In an interview published in a companion book to the film, Cafasso hinted at seeing evidence of "right-wing religious extremism" at the network, and claimed that Fox vice president and Washington, D.C. bureau chief Kim Hume once asked him whether he was "an angel."

==Religious activities==
According to a 2007 article published in the Simpson County News, under the nickname "Jay", Cafasso was referenced as Director of Development for Mendenhall Ministries in Mendenhall, Mississippi, and was investigated by the local authorities who discovered that he had a long history of using many pseudonyms, claiming credentials he did not have, and claiming illness.

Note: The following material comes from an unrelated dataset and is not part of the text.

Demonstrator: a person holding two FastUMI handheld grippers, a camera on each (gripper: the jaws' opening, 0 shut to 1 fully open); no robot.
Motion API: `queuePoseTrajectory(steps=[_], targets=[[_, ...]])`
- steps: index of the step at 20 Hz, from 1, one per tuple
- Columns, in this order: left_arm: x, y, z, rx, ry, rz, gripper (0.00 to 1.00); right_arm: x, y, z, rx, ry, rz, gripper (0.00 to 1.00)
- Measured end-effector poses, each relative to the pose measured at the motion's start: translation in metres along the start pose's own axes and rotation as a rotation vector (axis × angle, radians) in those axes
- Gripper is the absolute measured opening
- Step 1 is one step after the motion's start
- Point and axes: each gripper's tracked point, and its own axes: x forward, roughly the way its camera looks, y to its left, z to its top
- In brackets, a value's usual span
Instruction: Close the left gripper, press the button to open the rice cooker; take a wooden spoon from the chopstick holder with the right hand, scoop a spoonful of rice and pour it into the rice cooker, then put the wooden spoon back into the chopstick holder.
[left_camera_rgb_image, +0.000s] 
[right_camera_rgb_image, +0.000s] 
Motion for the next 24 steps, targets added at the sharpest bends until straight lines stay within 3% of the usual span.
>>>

In that article, Mendenhall Mayor Neely is quoted as saying that the last time he had seen him, Cafasso said he was going to St. Dominic's to have his gall bladder removed. The article concludes "It is suspected warrants exist for him under other names" and urges "anyone with information regarding this man" to contact the Simpson County Sheriff or a Mendenhall Police investigator.

== Arrests ==
Cafasso was arrested January 21, 2009 in Porter County, Indiana on a failure to appear warrant. He had previously been arrested in Porter County in 2008 for speeding, driving with a suspended license, and giving false information to police and did not appear as scheduled to address those charges. The alias he had been using in Indiana was "Robert Stormer"; the authenticity of Stormer's identity had previously been challenged by a journalist in October 2007. His other alleged aliases mentioned in news coverage are "Jay Mosca" and "Gerry Blackwood" and the Internet handle "Shipdude", allegedly used on dating sites.

At the time of his arrests, Cafasso had been living with a 63-year-old woman whom he had befriended under a false name via a dating site. According to her son, Cafasso defrauded her of her life savings. After Cafasso's January arrest, convicted criminal Jack Idema, who spoke as a consultant on one occasion for a local Fox News affiliate, attempted to obtain a laptop computer that had been used by Cafasso from the woman he had been living with. She surrendered it to police. The social security number Cafasso gave police at the time of his arrest belonged to a 13-year-old girl living in Rhode Island. Cafasso also reportedly told the arresting officer that he was hiding from the CIA and the FBI.